Number of toilets is represented by one stock, which is increased by a flow of new toilets and

decreased by flows of decommissioned toilets and toilets destroyed through vandalism

(Appendix 4). The model assumes that toilets will only be built if they are needed, needed toilets

being determined by the national policy-required number of people per toilet. They can only be

built if there are funds available to do so; such funding can come from a monthly service

provider budget, or from emergency funding (perhaps from the government or private

institution) when the sanitation level is observed to go below 0.2; the emergency funding is

enough money to pay for all the needed toilets. The number of toilets which can be built from

this budget is determined by the cost of the toilets (dependent on the choice of technology).
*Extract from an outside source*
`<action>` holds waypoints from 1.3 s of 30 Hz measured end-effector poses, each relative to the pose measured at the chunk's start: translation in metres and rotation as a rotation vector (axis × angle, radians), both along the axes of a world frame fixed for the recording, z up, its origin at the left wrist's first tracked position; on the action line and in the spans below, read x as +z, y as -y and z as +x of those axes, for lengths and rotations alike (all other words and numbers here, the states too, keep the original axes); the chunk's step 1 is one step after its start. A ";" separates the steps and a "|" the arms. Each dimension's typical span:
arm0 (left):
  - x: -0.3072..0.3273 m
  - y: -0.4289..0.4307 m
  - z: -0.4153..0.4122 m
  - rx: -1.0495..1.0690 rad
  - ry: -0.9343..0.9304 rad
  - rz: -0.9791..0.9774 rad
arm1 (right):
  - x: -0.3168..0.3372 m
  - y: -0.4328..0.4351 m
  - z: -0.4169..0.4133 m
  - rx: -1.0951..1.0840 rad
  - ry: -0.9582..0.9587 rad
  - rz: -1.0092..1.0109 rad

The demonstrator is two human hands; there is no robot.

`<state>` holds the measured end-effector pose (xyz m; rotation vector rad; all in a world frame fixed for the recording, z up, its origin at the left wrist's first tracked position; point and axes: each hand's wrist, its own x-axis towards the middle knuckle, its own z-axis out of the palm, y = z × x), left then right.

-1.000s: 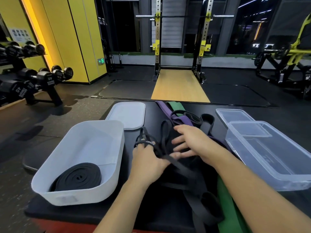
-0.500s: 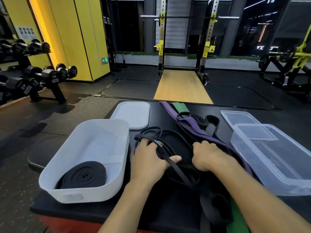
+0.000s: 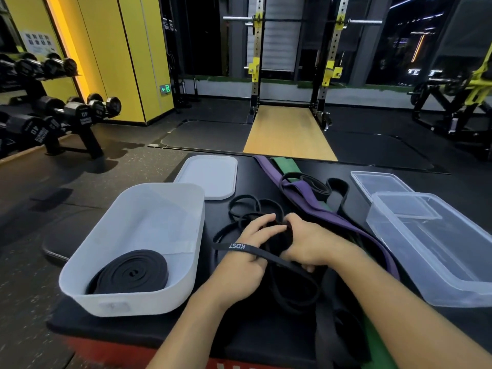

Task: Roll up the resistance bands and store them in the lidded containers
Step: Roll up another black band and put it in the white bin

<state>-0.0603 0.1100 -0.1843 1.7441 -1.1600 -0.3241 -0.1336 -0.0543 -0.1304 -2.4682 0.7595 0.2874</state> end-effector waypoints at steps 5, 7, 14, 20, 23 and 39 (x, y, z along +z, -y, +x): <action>-0.007 -0.002 0.002 0.014 0.039 -0.038 | -0.013 0.010 0.020 -0.306 0.269 0.169; -0.010 -0.001 0.003 0.116 0.058 -0.045 | -0.012 0.017 0.029 -0.508 0.613 0.427; -0.016 0.003 -0.003 0.232 0.244 0.129 | 0.007 0.037 0.041 -0.433 0.968 0.862; -0.007 0.003 -0.010 0.141 0.308 0.208 | -0.011 0.034 0.025 -0.346 0.707 0.138; -0.003 0.000 -0.013 0.159 0.290 0.188 | -0.010 0.025 0.021 -0.262 0.544 0.032; -0.005 -0.001 -0.013 0.314 0.311 0.170 | -0.002 0.035 0.038 -0.356 0.927 0.825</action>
The

length of time it takes to build the toilets is dependent on how accountable the service provider

is, taking anywhere from a month to six.

Toilets are destroyed if instances of vandalism and violence occur; the vandalism rate rises

slowly to 3% from no vandalism before rising rapidly to a maximum of 30% as people get much

angrier. Toilets are decommissioned according to the life expectancy of the technology (choice

of technology) and how well maintained they are (cleanliness of facility). If maintenance is high,

the decommissioning rate can be reduced by up to 20%, and alternately, if maintenance is low,

the decommissioning rate can increase by up to 20%.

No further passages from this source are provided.